- Born: December 3, 1865 Beiertal, Grand Duchy of Baden
- Died: February 8, 1940 (aged 74) Haigerloch, Germany
- Occupation(s): Botanist, professor

= Karl Hermann Zahn =

Karl Hermann Zahn (3 December 1865, Baiertal – 8 February 1940, Haigerloch) was a German botanist who was a leading authority regarding the genus Hieracium (hawkweed).

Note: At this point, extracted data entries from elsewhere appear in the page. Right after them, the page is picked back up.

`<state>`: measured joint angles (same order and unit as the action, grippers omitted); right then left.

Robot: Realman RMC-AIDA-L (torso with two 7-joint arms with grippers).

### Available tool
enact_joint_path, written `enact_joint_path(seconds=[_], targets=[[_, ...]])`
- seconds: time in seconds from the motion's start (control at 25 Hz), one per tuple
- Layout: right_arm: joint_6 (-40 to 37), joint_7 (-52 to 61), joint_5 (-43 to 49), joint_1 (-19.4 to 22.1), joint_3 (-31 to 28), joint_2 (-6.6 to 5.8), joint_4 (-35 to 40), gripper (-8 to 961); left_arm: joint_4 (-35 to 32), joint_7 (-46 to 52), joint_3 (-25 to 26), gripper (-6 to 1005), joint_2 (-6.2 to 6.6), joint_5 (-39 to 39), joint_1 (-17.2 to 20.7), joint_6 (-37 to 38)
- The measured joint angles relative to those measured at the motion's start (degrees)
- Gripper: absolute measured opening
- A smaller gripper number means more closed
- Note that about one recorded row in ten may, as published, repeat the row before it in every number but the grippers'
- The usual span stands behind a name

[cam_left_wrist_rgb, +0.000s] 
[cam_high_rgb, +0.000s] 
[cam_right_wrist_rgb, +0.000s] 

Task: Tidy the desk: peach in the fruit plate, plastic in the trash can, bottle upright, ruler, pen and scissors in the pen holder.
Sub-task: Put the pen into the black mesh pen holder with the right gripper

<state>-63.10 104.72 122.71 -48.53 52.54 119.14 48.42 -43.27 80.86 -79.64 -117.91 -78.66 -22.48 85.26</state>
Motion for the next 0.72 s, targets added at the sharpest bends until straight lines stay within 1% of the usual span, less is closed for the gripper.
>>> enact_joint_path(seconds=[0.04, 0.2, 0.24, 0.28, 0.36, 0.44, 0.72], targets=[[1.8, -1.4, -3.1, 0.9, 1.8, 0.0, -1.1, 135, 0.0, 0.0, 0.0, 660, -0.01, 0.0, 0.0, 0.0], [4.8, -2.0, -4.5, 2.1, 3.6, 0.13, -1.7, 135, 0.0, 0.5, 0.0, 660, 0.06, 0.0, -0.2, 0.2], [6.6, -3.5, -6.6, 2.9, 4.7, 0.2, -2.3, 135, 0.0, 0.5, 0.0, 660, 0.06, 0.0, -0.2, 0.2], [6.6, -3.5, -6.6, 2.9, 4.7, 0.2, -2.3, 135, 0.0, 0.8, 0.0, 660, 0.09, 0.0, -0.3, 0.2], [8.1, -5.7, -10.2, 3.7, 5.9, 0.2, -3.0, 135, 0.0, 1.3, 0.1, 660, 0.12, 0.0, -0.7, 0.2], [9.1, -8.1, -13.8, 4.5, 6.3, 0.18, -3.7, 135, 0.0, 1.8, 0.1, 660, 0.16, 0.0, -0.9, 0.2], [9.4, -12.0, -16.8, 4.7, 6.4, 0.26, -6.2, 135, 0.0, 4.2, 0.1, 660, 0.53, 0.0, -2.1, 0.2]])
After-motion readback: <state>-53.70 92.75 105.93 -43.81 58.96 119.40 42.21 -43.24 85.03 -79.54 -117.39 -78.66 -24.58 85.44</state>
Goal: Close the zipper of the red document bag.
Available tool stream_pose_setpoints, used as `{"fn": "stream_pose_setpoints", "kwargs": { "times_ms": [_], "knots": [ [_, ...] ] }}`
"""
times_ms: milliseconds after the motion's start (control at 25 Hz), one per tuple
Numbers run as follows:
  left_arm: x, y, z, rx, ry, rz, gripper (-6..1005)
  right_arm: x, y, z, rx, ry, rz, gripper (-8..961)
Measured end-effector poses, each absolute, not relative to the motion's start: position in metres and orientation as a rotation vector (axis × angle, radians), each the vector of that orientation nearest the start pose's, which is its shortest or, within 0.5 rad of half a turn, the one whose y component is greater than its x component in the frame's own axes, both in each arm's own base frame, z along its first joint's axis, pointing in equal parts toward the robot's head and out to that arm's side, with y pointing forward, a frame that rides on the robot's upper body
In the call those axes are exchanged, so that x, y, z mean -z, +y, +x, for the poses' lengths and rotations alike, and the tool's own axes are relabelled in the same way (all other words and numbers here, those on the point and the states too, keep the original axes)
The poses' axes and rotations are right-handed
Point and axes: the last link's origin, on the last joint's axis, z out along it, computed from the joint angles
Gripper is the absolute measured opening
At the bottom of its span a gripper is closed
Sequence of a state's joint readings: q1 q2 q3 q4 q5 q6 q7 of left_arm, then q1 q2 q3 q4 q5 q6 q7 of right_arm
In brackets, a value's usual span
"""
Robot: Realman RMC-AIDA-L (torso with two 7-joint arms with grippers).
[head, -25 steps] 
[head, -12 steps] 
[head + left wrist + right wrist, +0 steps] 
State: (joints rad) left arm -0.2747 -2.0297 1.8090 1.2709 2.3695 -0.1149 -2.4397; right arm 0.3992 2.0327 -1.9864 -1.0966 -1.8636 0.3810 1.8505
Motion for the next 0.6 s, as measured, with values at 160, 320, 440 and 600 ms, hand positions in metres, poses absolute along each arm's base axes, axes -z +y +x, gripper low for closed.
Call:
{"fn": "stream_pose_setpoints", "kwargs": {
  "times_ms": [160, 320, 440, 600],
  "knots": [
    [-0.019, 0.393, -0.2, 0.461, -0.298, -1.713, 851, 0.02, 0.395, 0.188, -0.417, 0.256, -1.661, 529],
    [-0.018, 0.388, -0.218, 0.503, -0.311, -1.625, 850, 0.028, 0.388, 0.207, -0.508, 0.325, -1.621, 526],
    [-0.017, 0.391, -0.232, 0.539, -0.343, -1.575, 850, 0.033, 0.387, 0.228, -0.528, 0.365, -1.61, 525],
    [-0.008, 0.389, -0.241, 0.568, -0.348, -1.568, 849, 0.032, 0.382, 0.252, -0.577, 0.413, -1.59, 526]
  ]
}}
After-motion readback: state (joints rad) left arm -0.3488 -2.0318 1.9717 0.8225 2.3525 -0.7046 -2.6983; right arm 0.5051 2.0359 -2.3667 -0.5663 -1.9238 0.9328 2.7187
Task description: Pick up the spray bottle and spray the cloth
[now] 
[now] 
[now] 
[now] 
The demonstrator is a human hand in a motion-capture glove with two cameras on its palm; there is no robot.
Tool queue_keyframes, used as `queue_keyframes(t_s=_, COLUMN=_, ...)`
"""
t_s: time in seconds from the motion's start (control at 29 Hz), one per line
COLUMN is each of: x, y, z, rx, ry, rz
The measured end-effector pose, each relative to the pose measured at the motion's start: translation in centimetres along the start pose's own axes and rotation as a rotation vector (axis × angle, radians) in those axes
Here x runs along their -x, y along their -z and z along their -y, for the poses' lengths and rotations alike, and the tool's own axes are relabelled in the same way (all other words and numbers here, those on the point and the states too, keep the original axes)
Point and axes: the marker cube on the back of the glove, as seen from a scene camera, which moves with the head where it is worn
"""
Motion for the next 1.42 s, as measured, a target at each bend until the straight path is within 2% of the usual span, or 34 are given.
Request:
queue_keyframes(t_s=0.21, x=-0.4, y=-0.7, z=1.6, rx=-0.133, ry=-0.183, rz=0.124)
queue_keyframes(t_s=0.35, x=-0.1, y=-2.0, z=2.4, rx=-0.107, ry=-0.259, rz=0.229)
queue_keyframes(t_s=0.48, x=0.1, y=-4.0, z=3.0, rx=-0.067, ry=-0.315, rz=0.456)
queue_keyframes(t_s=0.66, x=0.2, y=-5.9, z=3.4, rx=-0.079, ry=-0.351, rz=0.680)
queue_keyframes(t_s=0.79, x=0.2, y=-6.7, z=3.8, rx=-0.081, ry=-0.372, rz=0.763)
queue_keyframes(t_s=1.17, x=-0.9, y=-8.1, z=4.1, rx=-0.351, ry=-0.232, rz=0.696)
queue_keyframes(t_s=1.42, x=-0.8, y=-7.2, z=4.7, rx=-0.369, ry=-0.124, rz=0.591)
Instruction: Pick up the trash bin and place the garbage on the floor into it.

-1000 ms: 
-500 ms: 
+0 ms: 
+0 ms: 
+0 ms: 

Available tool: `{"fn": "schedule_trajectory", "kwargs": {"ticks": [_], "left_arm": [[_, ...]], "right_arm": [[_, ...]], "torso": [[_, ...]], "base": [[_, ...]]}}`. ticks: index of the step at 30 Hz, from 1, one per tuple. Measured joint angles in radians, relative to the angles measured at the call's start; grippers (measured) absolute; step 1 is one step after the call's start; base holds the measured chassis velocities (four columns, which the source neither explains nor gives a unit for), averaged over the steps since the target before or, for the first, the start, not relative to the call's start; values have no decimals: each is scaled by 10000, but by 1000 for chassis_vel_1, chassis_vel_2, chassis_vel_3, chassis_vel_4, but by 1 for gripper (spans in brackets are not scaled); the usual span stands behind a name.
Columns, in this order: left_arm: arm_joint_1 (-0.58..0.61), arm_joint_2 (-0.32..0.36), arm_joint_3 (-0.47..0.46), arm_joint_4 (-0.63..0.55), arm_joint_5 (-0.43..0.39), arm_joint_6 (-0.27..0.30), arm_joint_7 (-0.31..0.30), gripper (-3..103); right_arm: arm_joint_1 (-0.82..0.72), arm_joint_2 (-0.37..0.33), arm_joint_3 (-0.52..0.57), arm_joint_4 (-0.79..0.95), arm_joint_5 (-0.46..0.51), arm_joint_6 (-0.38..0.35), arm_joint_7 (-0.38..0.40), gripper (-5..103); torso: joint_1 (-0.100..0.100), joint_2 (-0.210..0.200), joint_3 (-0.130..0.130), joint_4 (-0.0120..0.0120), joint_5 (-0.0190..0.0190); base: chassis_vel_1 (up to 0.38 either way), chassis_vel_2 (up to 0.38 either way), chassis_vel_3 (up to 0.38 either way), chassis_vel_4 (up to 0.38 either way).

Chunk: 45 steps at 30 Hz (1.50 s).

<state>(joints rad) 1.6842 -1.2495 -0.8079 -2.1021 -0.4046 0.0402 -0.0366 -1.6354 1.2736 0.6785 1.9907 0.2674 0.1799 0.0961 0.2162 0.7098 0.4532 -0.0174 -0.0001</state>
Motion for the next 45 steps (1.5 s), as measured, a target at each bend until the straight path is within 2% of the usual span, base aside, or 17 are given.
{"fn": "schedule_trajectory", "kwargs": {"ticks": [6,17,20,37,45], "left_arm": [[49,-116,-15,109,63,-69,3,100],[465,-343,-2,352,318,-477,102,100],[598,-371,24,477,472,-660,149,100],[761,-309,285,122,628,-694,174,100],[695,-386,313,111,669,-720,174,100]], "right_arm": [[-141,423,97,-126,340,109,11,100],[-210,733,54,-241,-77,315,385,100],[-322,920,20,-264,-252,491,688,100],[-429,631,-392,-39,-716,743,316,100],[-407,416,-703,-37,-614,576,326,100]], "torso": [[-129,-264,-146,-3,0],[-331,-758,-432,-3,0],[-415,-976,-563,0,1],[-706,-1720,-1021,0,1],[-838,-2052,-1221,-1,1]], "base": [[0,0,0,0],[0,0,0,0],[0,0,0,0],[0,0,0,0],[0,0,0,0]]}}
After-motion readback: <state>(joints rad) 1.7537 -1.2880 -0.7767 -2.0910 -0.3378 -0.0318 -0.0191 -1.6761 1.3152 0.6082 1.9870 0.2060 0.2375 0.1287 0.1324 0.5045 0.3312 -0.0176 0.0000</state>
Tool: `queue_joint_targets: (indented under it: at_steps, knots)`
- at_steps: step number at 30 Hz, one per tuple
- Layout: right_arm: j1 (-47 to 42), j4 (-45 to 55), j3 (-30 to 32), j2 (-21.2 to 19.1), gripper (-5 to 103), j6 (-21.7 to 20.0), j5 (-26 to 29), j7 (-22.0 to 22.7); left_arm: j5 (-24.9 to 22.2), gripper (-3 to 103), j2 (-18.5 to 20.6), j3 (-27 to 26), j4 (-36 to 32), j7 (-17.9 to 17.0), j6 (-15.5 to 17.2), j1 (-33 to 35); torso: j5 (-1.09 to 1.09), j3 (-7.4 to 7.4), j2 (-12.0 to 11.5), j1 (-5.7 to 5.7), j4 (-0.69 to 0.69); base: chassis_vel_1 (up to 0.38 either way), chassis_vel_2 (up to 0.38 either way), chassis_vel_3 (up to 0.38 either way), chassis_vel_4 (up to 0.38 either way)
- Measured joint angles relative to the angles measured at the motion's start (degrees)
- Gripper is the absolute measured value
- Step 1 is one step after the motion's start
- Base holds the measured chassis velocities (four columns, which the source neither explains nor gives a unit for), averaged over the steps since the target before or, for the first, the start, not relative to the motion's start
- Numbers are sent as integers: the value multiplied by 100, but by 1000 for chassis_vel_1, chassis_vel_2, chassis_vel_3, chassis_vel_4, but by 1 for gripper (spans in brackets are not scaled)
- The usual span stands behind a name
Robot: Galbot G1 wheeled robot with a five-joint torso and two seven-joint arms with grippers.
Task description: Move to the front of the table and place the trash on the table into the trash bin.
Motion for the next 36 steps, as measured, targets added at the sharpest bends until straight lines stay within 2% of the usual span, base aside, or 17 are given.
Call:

He received his education in Karlsruhe (1884–85), and beginning in 1891, worked as a high school teacher in Heidelberg. He later taught high school classes in Freiburg im Breisgau and in Donaueschingen. In 1923 he was appointed professor of geometry, chemistry and material technology at Karlsruhe University of Applied Sciences.

== Published works ==
- Die Hieracien der Schweiz, 1906 – Hieracium of Switzerland.
- Les Hieracium des Alpes maritimes, 1916 – Hieracium of the Maritime Alps.
- Compositae-Hieracium, (published in 12 editions from 1921 to 1957).
Zahn made valuable contributions involving Hieracium towards Adolf Engler's "Das Pflanzenreich", as well as to Ascherson and Graebner's "Synopsis der mitteleuropäischen Flora".

----
Zahn edited and distributed the exsiccata series Hieraciotheca Europaea edita e Carolo Hermanno Zahn (1906–1914).